Интенданта я отыскал в том же местечке, в тёплом, натопленном складе. Меня впустили — и в глазах потемнело. Мешки в три наката, ящики, бочки, головы сахару в синей бумаге, солонина в кадях, мука, крупа, — всё то, чего не хватало моим, лежало тут грудами, в полутора десятках вёрст от их пустых котелков, лежало, прело, оседало под собственной тяжестью и до фронта не доезжало. Пахло мукой и рогожей, сытым складским покоем. Я сглотнул и оторвал глаза от кадей. Интендант — гладкий, в чистом кителе, с тем ровным румянцем, какого у нас давно ни у кого не водилось, — выслушал лениво, повертел окуневскую записку и развёл руками: наряду нет, разнарядка не на вас, ваш полк довольствуется по иной линии, идите, прапорщик, не задерживайте.

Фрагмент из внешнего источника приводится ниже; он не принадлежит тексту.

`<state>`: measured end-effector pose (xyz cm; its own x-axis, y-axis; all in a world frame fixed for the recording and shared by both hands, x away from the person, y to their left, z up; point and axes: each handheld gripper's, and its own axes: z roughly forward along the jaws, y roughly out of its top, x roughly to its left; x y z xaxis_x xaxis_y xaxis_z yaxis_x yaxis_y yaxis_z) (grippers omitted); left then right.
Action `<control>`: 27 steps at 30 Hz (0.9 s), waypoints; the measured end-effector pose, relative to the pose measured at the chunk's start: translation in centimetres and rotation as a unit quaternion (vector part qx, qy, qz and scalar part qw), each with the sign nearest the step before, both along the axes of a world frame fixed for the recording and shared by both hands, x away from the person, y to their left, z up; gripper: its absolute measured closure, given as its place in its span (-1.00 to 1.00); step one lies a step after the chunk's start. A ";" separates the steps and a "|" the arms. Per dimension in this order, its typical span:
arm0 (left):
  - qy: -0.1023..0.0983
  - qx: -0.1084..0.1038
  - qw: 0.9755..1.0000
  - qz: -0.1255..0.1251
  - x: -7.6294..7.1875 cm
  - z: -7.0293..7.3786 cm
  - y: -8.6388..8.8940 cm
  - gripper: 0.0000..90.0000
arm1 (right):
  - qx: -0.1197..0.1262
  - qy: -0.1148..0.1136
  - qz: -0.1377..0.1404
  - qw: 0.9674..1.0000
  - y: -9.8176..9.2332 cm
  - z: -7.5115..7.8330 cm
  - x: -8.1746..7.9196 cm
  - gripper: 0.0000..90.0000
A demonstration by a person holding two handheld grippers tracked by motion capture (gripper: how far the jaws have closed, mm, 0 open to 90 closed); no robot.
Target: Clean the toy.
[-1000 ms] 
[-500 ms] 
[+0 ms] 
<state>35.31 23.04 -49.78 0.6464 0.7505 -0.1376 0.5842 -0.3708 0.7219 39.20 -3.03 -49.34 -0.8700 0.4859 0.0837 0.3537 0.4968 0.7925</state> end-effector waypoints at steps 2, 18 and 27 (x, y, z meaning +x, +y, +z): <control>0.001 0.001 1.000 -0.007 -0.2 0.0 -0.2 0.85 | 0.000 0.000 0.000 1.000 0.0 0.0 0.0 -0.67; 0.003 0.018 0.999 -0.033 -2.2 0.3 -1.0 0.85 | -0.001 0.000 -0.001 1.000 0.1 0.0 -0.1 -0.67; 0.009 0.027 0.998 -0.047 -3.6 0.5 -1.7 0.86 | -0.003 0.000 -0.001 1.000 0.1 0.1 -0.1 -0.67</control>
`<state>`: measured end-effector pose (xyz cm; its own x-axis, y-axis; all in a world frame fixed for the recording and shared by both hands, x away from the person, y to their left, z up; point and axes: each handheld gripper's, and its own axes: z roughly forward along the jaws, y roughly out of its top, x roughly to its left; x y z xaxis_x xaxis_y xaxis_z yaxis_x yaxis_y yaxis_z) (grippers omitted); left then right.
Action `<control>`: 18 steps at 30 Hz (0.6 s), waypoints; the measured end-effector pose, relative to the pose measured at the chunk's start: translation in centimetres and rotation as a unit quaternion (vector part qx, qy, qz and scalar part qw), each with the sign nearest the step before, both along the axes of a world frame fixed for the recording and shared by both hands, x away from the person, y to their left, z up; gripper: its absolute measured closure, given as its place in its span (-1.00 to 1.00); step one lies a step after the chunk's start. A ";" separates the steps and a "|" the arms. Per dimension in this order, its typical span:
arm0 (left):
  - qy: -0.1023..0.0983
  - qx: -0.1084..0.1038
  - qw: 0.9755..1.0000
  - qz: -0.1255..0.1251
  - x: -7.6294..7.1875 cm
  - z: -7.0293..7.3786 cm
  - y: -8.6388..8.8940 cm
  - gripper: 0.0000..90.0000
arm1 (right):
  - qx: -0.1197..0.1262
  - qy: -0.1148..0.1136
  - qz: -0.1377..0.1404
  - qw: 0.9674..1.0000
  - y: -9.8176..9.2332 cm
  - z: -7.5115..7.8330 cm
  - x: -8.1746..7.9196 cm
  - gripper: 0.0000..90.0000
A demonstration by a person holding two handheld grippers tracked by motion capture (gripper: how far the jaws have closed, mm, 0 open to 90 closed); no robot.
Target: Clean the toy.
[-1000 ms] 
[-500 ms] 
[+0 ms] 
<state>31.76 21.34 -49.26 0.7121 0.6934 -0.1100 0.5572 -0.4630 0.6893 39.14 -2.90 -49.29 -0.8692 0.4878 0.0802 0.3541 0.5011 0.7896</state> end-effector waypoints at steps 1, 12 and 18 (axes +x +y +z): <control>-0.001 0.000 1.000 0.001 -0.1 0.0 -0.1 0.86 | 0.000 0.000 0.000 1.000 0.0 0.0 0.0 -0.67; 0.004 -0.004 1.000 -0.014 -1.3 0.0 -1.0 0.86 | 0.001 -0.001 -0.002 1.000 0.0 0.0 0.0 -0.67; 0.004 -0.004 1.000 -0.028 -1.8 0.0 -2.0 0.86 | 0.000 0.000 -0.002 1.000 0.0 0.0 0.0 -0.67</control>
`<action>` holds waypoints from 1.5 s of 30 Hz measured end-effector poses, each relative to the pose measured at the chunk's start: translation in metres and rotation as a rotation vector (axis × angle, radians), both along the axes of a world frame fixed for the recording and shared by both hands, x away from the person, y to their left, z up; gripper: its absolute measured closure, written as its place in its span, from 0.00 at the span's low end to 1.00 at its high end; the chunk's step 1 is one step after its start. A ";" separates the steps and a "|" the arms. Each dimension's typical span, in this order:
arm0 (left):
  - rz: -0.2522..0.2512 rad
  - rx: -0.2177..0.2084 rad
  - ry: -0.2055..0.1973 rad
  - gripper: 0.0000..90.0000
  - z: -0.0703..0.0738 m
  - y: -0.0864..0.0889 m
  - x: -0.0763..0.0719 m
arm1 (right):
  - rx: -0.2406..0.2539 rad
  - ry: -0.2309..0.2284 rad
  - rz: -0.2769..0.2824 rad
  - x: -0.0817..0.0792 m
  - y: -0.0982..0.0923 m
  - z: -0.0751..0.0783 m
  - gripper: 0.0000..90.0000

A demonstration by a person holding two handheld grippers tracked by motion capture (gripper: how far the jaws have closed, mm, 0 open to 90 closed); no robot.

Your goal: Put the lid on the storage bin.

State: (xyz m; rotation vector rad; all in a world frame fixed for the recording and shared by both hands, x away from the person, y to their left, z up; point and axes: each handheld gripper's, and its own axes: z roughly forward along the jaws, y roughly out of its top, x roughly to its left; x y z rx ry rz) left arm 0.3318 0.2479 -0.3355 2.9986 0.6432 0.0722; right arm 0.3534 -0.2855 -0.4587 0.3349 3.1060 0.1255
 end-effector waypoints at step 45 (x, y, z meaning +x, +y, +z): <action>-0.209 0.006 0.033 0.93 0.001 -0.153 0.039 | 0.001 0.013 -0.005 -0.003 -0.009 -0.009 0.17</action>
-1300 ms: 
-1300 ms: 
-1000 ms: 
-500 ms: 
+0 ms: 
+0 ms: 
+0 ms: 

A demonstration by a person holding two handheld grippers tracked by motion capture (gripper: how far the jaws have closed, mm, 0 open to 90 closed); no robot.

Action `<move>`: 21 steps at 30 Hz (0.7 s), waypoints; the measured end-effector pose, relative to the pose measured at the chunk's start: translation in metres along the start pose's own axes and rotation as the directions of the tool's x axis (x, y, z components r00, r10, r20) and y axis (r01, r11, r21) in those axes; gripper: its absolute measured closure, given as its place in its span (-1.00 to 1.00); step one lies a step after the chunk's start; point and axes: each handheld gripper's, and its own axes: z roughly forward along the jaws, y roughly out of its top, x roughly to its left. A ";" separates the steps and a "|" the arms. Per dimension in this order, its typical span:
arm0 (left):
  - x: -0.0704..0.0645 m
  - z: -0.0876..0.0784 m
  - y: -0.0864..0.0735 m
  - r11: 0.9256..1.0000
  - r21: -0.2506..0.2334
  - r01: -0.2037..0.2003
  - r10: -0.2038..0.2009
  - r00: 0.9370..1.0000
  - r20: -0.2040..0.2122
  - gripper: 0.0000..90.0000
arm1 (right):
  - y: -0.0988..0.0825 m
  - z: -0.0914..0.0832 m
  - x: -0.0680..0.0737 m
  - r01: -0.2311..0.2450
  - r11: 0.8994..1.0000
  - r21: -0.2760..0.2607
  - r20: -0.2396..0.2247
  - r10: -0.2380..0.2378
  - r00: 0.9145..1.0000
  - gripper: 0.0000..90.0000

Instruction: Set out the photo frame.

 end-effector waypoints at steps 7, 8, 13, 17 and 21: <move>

Я не пошёл. Стоял и долбил его — тихо, упрямо, без чина в голосе: люди без толковой еды, люди в наступлении, люди дерутся, а вы тут на мешках сидите. Просил, стыдил, поминал бога и присягу, грозился дойти до начальства. Толку от красноречия было бы немного — такого красноречием не проймёшь, — кабы не сунул я ему под конец того единственного, что подобные понимают. Трофейный австрийский бинокль, добрый, цейсовский, в кожаном чехле, взятый под Гнилым. Бинокль сказал больше всех моих слов. Интендант повертел его, приложил к глазам, навёл на дальнюю стену, остался доволен — и тут же сыскались и наряд, и разнарядка, и подвода нашлась, и отгрузили мне муки, крупы, солонины, сахару. Не вдоволь. Сколько выпросил. Вот так оно тут и делается — бинокль за хлеб, перчатка за награду, услуга за услугу, и всё мимо устава, всё из-под полы. Своих накормлю. А во рту было погано, будто я сам у них этот хлеб занял, да не отдам.
Заодно лежала на сердце и вторая забота — Кошкин. Лазарет стоял в том же местечке, на другом конце, в длинном каменном здании бывшей школы. Что приехал, ясно стало ещё до вывески — по запаху. Лазарет пахнет на сто шагов: карболка, кровь, гниющая рана, нечистое тело, сладковатая муть хлороформа. Дух этот ни с чем не спутаешь, и от него, как ни крепись, что-то опускается внутри. У крыльца стояли подводы; с них сгружали раненых, а кому не хватило места внутри, тех клали тут же, на солому под стенкой, — ждать своей очереди: кто молча, кто стонал, кто уже отстонал своё. Между ними сновали санитары, сёстры, ходячие. Шла обычная страшная работа тыла — та, которой фронт расплачивается за каждую свою стрелу на штабной карте.
Внутри было тяжелее. По всем бывшим классам, по коридорам, на соломе и тюфяках лежали раненые впритык, рядами, так что и пройти негде — ступай через ноги да через стоны. За дверью кого-то держали несколько человек, и он кричал — протяжно, по-звериному: так кричит тот, кому режут без хлороформа, потому что хлороформа на всех не напасёшься, а резать надо. А рядом немолодой бородатый мужик тихо, безнадёжно звал маму. И это было страшнее всякого крика. Я шёл через всё это, кланяясь под притолоками, переступая, и думал, что вот она, цена, и что платит её не штаб и не я даже, командир, а вот эти, на соломе, — платят медленно, по капле, уже после того, как бой давно отгремел и про них написали одно короткое слово: «потери».